Architecture serves many purposes…



Palaces are constructed to glorify empires, factories are built to optimize production, and public squares write important chapters of history. Yet the most quintessential purpose of architecture begins from the earliest evidence of the human attempt of organization of spaces for living. Archaeologist believed the gathering around the fire was the first conscious attempt to organized spaces for the everyday living. Even though these primeval spaces are open, indeterminate and ambiguous at the margins, the heat radiating from the fire defines the limits of space. Architecture is not restricted to the built structure. Human beings are hot-blooded animals, it is a matter of survival to maintain at a temperature that is necessary for enzymic activities. The formal evolution of the fire evolved into the hearth and then into heaters, air conditioners and the other climate control strategies as gradually architectural origin and the form lost connection.
This disconnection presents a problematic worldwide cultural phenomenon of anesthetized built environments, where architecture became an opaque package of technology, totally unresponsive to the thermal origin of architecture and the climate.  This disconnection also led to the building sector’s over dependence on energy consumption to maintain comfort. Instead, if mankind revisits the making of fires, shelters and places of protection from the heat of the sun, then this connection can be repaired. Our thermal environment is as rich in cultural associations as our visual, acoustic, olfactory, and tactile environments. This thesis explores the potential for using thermal qualities as a performative and expressive element in architecture.

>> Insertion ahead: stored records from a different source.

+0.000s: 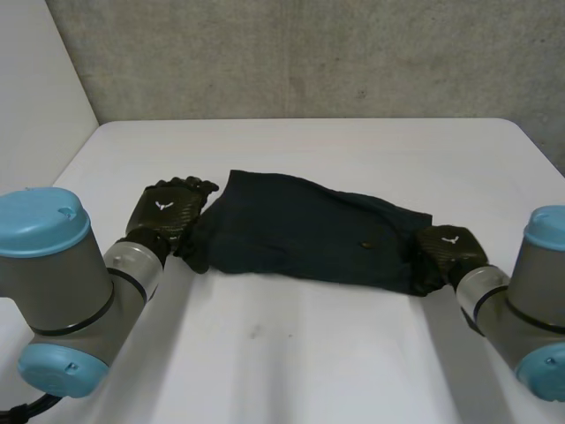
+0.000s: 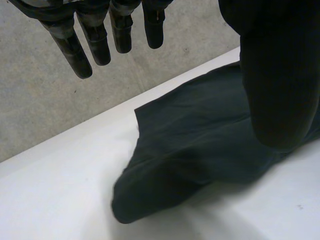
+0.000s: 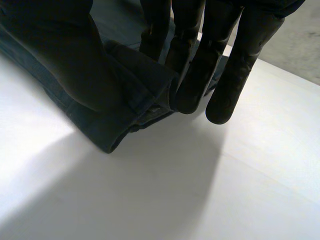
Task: Fold the shorts.
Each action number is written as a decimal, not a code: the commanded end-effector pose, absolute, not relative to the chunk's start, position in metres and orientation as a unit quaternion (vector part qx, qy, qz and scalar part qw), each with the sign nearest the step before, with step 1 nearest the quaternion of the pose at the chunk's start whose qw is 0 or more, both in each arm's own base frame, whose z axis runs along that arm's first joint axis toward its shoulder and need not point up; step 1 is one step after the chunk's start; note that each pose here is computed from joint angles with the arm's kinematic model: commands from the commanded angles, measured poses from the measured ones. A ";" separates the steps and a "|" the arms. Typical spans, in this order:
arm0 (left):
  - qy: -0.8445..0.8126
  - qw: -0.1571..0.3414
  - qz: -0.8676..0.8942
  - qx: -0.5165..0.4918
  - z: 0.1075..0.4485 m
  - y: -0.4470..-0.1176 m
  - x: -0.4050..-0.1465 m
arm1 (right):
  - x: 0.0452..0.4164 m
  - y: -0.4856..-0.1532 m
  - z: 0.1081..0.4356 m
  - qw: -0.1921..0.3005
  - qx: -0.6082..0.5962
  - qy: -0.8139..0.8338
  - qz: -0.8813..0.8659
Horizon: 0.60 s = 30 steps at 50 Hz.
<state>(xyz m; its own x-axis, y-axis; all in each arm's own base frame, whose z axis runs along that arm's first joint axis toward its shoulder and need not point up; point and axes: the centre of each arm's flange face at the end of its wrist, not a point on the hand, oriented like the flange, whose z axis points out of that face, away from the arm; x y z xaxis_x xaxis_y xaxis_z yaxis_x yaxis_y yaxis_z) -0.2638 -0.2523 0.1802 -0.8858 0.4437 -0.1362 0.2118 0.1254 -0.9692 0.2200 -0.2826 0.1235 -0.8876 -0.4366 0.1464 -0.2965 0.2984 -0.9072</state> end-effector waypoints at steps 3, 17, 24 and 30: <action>-0.740 0.091 0.631 -0.216 0.188 -0.250 -0.261 | 0.169 -0.302 0.142 -0.050 -0.275 0.807 -0.520; -0.736 0.090 0.637 -0.212 0.193 -0.249 -0.258 | 0.202 -0.311 0.196 -0.141 -0.429 0.693 -0.562; -0.727 0.091 0.647 -0.210 0.201 -0.253 -0.260 | 0.299 -0.261 0.224 -0.046 -0.523 0.579 -0.623; -0.707 0.096 0.670 -0.205 0.218 -0.262 -0.264 | 0.366 -0.223 0.190 0.101 -0.617 0.494 -0.604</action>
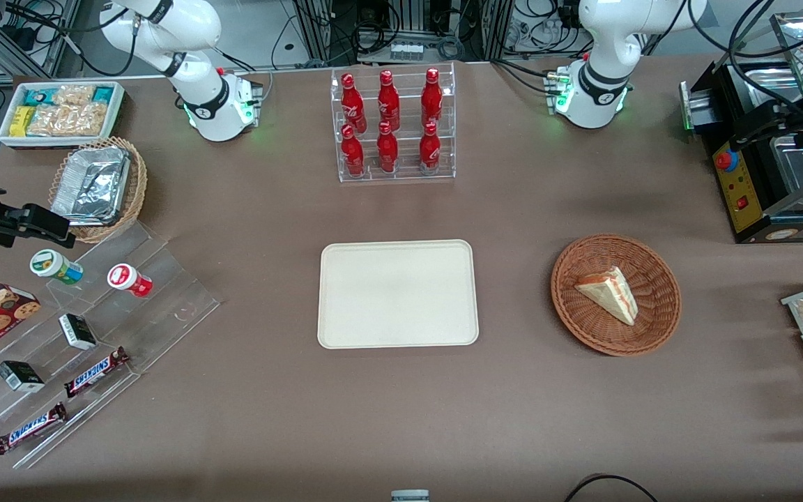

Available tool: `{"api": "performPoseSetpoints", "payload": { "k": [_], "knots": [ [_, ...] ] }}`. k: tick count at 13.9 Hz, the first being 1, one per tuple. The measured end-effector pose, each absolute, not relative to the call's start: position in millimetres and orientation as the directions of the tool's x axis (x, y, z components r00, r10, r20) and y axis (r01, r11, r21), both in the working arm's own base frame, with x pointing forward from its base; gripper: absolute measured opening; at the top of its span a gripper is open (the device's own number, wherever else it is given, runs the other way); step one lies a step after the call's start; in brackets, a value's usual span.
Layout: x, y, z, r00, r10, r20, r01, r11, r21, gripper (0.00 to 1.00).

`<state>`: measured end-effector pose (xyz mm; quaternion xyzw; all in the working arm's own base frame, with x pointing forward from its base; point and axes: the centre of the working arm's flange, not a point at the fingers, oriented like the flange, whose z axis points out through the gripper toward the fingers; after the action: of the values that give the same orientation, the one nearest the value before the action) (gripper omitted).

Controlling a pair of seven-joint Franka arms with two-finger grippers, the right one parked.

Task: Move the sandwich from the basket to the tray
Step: 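Move the left gripper over the wrapped sandwich in the wicker basket, then lower the left gripper and close it on the wrapped sandwich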

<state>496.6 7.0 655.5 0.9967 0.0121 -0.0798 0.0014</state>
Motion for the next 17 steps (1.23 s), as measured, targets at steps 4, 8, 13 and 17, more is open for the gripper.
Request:
{"api": "performPoseSetpoints", "payload": {
  "k": [4, 8, 13, 17],
  "knots": [
    [503, -2, 648, 0.986, 0.017, -0.164, 0.015, -1.0, -0.012, 1.0],
    [534, 1, 603, 0.982, 0.056, -0.183, 0.048, -0.998, -0.045, 1.0],
    [580, -15, 512, 0.948, 0.298, -0.107, 0.292, -0.954, -0.073, 1.0],
    [593, -55, 439, 0.844, 0.535, -0.034, 0.532, -0.844, -0.063, 1.0]
  ]
}}
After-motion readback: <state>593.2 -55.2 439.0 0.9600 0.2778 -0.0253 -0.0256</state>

In the history, vernacular architecture demonstrates many thermal qualities that are expressive and performative. The modern term of “passive house” also exemplifies passive solar strategies for energy efficiency. A new term must arise from old concepts in order to encompass the whole segment of building forms. “Thermoceptive architecture” by definition is the architecture of condition, characterized by the compelling experience of hot and cold that turns the occupants’ senses more highly attuned and more perceptive inevitably establishing a strong “sense of place”. “Sense” of place may often be equated to comfort, or to a sense of existence in a particular space.

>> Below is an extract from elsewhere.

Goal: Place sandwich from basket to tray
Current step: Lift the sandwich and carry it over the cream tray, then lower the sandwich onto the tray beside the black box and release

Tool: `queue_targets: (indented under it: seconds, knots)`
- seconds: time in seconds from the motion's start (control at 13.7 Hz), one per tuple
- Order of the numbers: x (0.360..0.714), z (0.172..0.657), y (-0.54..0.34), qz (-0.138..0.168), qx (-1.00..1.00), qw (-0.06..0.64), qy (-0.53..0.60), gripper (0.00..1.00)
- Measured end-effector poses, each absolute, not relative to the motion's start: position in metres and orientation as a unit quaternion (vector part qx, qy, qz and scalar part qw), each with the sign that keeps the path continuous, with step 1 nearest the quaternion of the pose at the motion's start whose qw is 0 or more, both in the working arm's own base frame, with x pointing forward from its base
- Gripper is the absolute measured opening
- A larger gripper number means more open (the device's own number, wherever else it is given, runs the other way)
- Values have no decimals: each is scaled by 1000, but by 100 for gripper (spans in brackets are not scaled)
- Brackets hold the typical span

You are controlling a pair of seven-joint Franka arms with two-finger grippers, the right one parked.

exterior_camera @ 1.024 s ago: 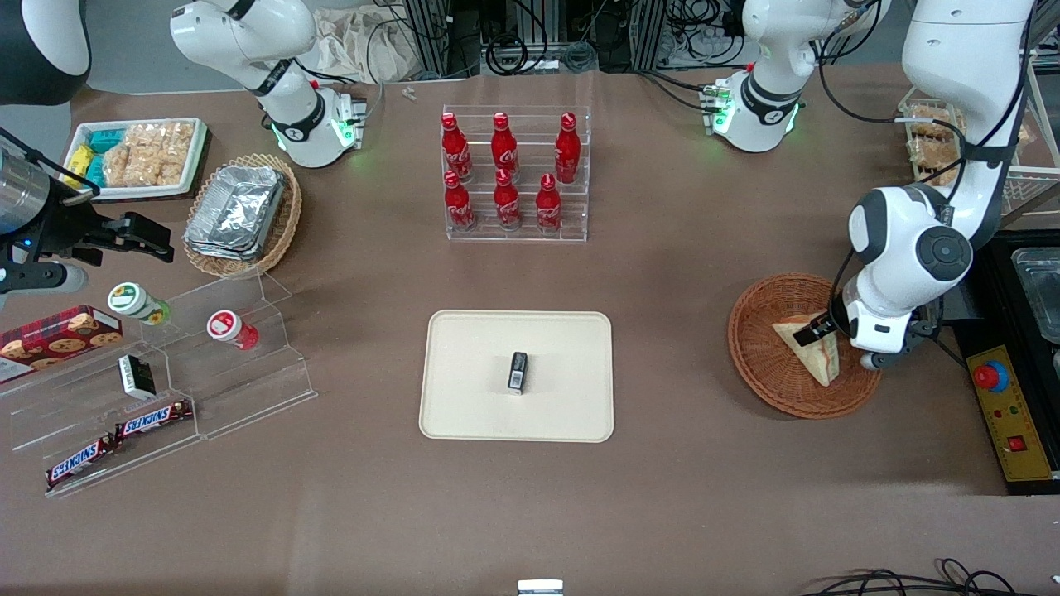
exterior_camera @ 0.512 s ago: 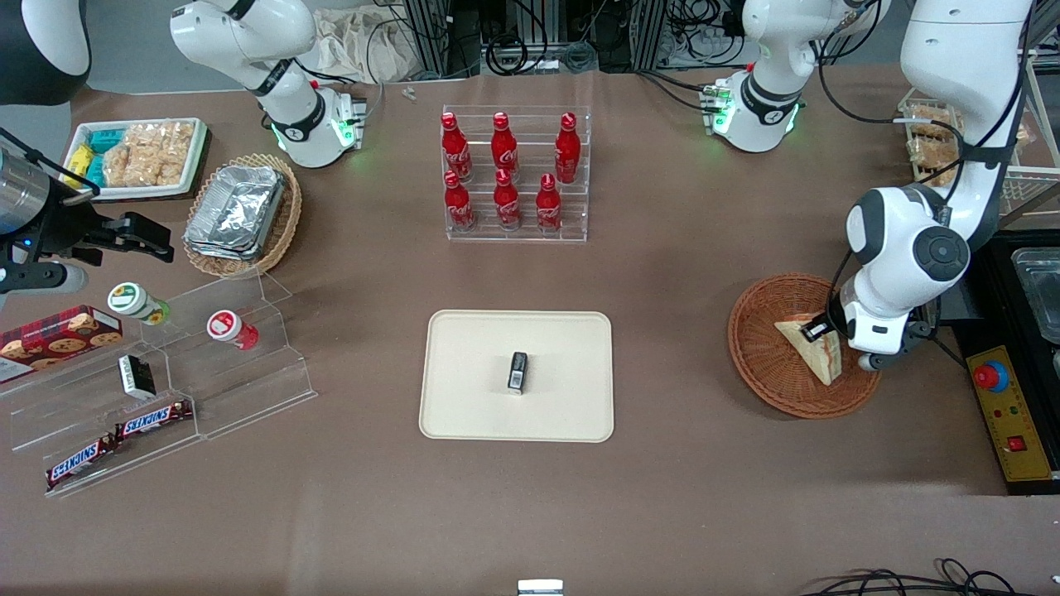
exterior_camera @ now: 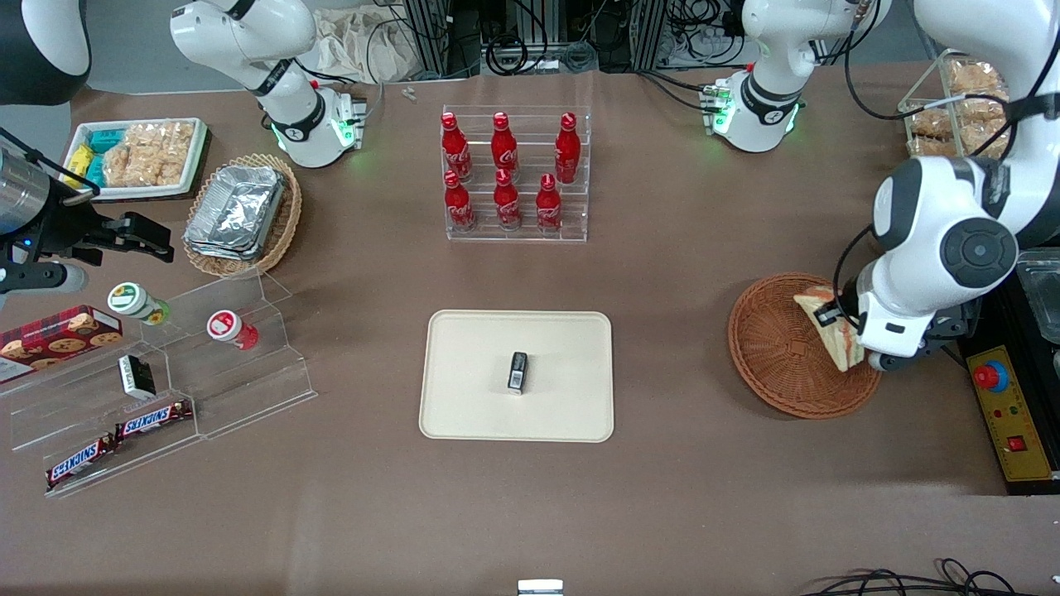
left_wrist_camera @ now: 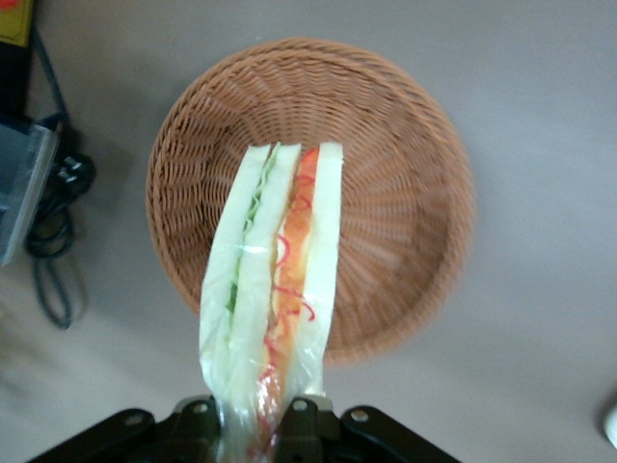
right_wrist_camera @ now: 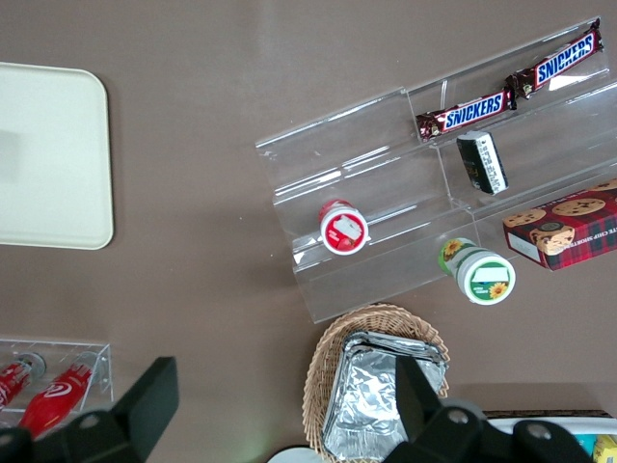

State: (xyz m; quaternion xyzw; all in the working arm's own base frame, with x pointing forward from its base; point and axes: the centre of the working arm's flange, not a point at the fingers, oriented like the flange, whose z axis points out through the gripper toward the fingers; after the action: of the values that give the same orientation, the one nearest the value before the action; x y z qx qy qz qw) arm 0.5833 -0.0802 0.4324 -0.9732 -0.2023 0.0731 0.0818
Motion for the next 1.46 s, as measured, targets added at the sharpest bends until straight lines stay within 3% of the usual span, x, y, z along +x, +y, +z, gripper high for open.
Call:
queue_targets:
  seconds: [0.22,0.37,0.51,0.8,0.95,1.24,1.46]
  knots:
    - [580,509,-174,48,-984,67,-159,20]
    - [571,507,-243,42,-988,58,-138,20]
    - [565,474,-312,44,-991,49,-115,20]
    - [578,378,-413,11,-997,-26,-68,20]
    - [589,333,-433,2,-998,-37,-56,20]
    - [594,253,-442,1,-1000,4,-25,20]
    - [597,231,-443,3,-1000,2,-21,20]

This is aided by the patterns of materials, light, dark, circulation of air, access to sunlight and shade and insulation from extremes. Yet our receptor for hot and cold is not one sense but a combination of all of our senses. Our visual, acoustic, olfactory and tactile senses combined add to our perception of the thermal quality. All of our senses are key to repair the broken connection between the thermal environment and us…

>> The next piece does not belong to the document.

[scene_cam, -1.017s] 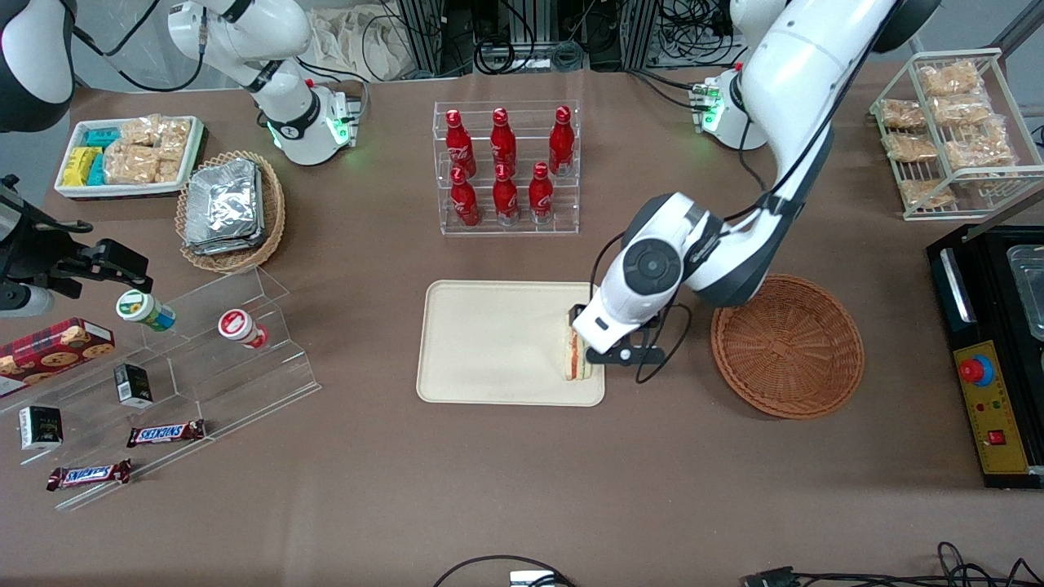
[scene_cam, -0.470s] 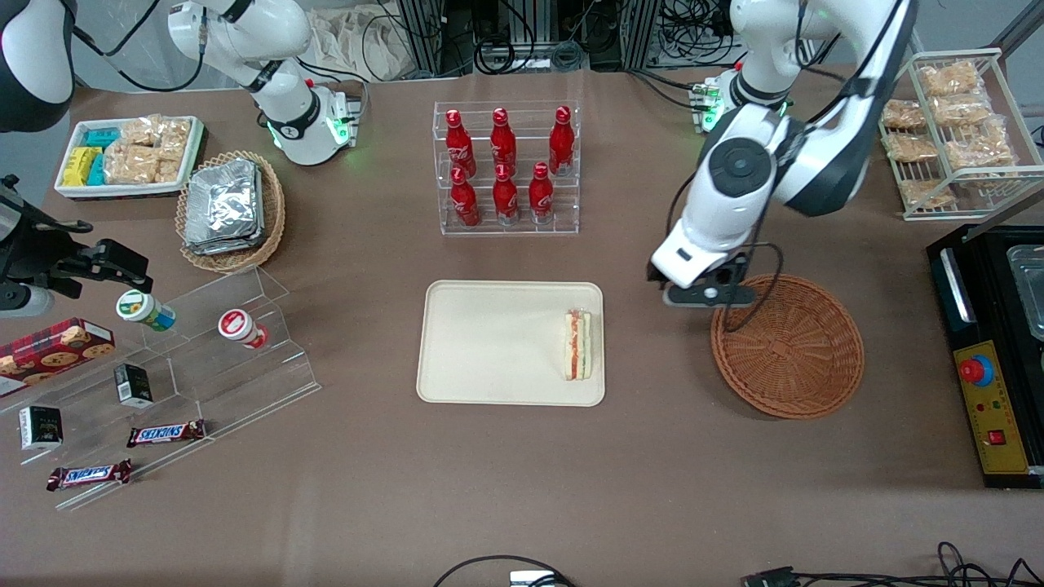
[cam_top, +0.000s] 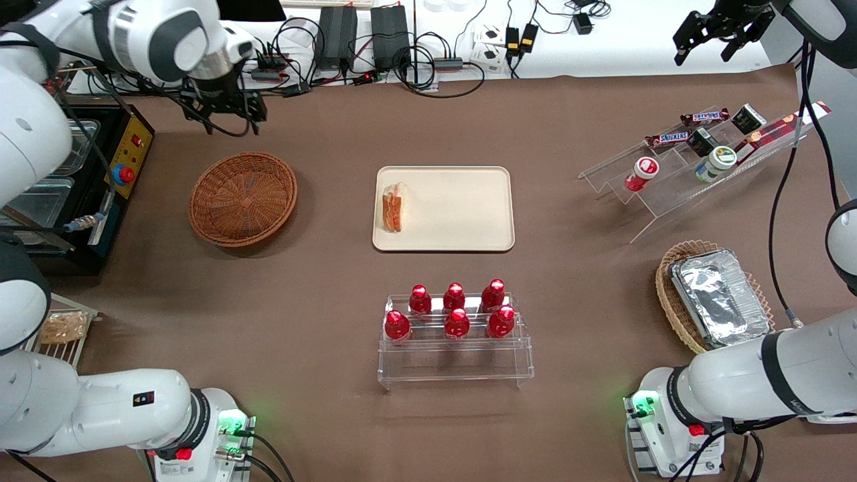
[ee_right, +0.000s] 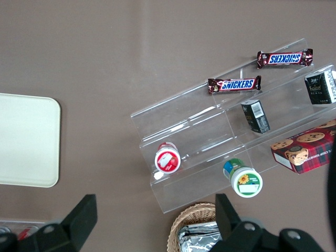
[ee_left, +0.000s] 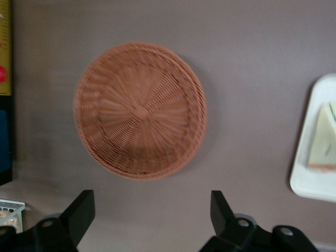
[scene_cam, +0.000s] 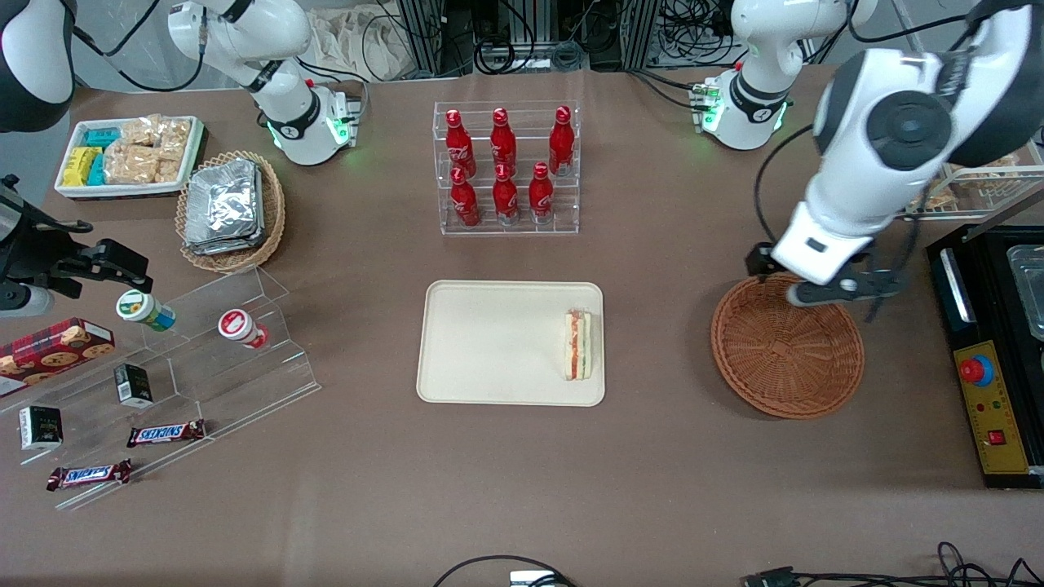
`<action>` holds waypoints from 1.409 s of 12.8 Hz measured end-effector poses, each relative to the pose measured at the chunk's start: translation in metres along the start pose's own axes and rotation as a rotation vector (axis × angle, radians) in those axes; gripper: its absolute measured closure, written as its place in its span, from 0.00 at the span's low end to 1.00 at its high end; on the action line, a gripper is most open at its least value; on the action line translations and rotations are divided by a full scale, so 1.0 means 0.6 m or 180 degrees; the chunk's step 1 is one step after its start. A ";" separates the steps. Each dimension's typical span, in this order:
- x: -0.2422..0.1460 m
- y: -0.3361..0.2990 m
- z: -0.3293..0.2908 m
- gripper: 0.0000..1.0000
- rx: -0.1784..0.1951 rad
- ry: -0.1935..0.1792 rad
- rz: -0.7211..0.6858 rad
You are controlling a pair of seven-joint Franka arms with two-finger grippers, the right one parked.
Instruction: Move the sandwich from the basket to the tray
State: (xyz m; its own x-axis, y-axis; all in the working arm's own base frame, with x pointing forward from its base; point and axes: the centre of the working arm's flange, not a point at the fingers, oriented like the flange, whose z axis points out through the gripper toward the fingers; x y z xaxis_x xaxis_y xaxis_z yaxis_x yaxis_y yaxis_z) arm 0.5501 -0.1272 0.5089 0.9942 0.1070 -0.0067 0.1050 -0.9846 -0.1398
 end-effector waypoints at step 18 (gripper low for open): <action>0.026 -0.233 -0.051 0.00 -0.0323 -0.0105 0.0241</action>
State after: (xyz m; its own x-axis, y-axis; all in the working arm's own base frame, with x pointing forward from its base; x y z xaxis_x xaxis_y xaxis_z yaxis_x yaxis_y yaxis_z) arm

"The flow of energy through a system acts to organize that system." The sun should organize our system, but in many forms. Sun generate wind, generate food… we consume food and exert exergy.

Cultural factor

Therefore, the conclusion is to present the merits of incorporating thermoceptive design into a wider extent of the current built environment; new and existing.
Based on the hypothesis: if … then …


“The sense of temperature and temperature changes (Thermoception). The skin sensation of passing suddenly from a pocket of warm air to a pocket of cool. I don’t know that causes that, especially on dawn river trips, but I like it. And there’s a part of me that misses being barefoot in a Grumman and feeling the water temperature change through the soles of my feet when poking up some tributary.”